*Your assignment:* In the listing that follows, copy out each line that includes the word "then".

—————

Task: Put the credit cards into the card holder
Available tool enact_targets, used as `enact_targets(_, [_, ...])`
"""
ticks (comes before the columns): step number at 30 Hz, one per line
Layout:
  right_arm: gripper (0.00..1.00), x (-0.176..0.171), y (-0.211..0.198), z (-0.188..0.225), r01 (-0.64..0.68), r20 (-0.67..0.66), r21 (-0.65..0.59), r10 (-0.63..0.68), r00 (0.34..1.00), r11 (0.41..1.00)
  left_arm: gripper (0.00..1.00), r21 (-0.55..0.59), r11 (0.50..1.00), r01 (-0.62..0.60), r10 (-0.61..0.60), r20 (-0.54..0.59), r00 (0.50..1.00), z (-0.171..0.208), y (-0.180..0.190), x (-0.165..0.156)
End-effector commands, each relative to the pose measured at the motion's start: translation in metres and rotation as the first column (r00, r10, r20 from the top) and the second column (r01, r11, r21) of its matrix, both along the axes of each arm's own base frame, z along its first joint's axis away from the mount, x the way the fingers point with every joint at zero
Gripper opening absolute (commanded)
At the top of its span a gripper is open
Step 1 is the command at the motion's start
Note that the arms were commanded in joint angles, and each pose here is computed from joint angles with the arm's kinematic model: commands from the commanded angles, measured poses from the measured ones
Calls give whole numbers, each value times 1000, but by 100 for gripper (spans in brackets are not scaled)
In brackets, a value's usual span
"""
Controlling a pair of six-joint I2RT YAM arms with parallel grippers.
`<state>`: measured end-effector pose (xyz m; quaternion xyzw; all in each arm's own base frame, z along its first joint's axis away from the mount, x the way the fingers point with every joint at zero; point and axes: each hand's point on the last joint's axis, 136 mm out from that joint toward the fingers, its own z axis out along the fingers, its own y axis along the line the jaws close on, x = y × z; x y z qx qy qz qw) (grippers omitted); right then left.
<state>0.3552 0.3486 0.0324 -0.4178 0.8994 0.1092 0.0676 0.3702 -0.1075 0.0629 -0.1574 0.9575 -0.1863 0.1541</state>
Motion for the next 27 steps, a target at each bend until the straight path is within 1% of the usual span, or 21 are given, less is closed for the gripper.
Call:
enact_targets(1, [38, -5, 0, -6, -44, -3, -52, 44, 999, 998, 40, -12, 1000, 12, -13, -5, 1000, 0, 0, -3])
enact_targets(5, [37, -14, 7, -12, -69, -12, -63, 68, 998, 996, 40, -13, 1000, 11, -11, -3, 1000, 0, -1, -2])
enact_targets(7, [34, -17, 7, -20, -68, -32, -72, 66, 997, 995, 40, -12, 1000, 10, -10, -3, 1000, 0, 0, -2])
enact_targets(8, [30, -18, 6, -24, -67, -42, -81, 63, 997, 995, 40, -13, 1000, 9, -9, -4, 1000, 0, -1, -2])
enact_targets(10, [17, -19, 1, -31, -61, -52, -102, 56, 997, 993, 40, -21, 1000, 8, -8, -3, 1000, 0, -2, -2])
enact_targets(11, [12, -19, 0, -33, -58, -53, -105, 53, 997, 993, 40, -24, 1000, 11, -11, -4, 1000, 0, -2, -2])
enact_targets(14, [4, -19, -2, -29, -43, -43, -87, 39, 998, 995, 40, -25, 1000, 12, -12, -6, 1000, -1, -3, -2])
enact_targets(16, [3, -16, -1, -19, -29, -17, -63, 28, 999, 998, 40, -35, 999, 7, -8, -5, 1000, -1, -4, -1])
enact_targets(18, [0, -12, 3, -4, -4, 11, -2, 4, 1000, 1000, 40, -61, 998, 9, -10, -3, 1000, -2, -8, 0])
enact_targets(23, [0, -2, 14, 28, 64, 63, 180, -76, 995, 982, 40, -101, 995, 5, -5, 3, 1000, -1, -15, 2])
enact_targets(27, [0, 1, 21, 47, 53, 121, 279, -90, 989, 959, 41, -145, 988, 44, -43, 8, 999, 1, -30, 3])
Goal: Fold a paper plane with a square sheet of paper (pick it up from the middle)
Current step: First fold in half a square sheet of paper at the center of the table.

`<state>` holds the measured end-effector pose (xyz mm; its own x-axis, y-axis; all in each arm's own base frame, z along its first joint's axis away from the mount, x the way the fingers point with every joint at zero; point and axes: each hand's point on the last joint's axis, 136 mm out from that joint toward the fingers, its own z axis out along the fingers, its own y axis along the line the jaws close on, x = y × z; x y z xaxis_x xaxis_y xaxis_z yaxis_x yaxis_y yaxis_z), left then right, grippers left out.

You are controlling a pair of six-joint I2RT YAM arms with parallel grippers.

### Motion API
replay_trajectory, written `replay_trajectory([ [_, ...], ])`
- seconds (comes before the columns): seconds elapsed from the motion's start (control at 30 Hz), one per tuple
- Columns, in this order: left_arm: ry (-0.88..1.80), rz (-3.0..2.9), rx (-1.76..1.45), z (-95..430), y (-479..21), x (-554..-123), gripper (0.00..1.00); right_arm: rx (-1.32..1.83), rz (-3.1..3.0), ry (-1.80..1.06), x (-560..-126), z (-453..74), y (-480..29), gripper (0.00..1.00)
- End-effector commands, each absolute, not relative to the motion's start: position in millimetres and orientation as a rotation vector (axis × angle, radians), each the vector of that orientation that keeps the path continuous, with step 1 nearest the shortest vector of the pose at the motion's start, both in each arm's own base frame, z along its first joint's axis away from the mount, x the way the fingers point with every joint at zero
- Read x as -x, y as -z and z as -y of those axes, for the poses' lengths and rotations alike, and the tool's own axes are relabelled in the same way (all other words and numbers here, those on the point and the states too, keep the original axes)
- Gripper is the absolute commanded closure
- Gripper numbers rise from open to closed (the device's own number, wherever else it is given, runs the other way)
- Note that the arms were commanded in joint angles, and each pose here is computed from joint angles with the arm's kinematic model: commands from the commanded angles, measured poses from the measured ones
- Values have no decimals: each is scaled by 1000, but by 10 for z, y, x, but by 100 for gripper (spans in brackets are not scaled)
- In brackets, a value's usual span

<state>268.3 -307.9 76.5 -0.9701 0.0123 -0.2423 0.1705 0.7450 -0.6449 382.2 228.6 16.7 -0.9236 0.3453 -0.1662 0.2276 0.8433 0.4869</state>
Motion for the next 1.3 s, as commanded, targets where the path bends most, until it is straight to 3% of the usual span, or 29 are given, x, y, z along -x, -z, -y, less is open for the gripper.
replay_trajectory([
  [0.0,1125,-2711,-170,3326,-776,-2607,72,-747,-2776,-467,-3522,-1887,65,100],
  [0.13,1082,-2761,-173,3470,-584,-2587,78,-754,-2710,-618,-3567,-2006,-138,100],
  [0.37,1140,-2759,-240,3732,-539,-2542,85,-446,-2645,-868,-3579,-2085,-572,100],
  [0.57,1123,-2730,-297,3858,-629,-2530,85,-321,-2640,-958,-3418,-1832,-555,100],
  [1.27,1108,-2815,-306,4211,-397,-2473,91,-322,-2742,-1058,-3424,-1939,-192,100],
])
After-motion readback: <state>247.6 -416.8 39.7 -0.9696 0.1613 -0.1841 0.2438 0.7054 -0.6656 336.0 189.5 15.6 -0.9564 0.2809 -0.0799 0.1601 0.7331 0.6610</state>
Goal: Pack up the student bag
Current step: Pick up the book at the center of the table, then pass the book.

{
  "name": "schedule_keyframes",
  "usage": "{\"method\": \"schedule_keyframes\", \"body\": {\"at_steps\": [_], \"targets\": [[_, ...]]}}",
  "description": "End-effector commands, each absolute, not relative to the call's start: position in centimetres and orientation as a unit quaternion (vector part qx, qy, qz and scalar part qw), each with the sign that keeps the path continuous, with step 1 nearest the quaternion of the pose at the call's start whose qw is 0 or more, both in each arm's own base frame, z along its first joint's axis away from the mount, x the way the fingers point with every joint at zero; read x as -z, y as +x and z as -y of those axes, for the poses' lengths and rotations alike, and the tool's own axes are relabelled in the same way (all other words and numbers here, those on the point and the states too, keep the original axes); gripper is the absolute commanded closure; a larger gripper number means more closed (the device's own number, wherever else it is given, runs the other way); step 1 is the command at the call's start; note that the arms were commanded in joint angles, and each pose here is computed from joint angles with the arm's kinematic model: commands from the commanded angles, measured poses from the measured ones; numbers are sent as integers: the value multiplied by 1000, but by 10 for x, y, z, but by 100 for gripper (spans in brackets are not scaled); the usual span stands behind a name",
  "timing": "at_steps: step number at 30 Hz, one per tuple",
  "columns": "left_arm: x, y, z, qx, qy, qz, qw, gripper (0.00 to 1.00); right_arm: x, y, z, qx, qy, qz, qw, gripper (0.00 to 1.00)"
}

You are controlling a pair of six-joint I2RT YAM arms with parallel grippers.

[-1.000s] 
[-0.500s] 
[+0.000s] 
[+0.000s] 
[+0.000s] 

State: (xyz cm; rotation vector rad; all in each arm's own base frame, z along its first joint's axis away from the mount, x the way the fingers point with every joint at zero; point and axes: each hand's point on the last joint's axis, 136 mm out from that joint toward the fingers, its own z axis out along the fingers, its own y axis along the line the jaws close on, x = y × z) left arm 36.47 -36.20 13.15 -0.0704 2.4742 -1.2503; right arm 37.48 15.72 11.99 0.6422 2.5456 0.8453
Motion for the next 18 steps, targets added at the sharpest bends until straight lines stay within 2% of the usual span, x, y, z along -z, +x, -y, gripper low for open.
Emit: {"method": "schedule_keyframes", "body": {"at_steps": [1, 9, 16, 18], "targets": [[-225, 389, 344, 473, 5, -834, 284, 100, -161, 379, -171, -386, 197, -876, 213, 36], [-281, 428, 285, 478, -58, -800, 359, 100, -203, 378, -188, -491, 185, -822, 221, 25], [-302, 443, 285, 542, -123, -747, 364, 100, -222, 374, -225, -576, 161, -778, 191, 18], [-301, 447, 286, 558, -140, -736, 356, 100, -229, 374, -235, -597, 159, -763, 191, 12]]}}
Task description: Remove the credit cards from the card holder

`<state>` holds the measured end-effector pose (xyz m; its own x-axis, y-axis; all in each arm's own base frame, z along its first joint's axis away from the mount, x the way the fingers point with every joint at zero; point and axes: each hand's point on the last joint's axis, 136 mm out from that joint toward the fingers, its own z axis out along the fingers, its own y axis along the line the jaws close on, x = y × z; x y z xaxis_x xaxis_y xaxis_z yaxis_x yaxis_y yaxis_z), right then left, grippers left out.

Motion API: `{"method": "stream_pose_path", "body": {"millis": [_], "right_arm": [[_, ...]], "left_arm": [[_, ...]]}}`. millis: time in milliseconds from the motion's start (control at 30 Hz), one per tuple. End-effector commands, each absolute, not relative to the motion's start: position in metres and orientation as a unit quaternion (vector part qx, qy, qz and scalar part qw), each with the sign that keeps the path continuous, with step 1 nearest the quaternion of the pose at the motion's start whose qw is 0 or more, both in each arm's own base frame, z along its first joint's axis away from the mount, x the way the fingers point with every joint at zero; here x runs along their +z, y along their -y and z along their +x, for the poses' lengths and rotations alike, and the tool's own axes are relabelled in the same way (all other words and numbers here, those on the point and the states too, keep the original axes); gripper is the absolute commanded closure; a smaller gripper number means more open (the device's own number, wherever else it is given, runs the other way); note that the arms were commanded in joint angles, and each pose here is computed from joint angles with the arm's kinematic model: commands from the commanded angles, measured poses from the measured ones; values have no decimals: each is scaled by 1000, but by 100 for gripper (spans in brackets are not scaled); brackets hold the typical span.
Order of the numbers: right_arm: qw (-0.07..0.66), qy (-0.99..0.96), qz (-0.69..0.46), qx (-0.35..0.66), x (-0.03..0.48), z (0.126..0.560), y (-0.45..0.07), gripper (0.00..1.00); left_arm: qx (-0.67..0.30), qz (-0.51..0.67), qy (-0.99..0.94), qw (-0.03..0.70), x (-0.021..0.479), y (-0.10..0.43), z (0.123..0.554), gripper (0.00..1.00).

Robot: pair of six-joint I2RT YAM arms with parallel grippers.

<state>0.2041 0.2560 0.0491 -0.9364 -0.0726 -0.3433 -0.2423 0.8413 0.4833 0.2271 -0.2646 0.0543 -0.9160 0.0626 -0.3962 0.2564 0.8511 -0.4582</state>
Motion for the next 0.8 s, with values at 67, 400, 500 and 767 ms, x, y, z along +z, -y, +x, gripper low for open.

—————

*Output for this exercise:*
`<state>`: measured end-effector pose (xyz m; quaternion xyzw; all in each arm's own base frame, z along its first joint's axis away from the mount, x the way the fingers point with every joint at zero; point and axes: each hand's point on the last joint's axis, 136 mm out from that joint toward the fingers, its own z axis out along the fingers, its own y axis along the line the jaws close on, x = y × z; x y z qx qy qz qw) (grippers omitted); right then left.
`<state>` holds the measured end-effector pose (xyz mm; its own x-axis, y-axis; all in each arm's own base frame, z along its first joint's axis away from the mount, x the way the fingers point with every joint at zero; point and axes: each hand's point on the last joint's axis, 136 mm out from that joint toward the fingers, its own z axis out along the fingers, its own y axis along the line the jaws close on, x = y × z; x y z xaxis_x xaxis_y xaxis_z yaxis_x yaxis_y yaxis_z), left then right, grippers left out.
Current step: Pick up the book at the center of the table, then pass the book.
`<state>` holds the measured end-effector pose (xyz m; its own x-axis, y-axis; all in each arm's own base frame, z along its first joint's axis away from the mount, x the way the fingers point with every joint at zero; point and axes: each hand's point on the last joint's axis, 136 mm out from that joint toward the fingers, its own z axis out along the fingers, its own y axis along the line the jaws close on, x = y × z; x y z xaxis_x xaxis_y xaxis_z yaxis_x yaxis_y yaxis_z), right then left, grippers left out.

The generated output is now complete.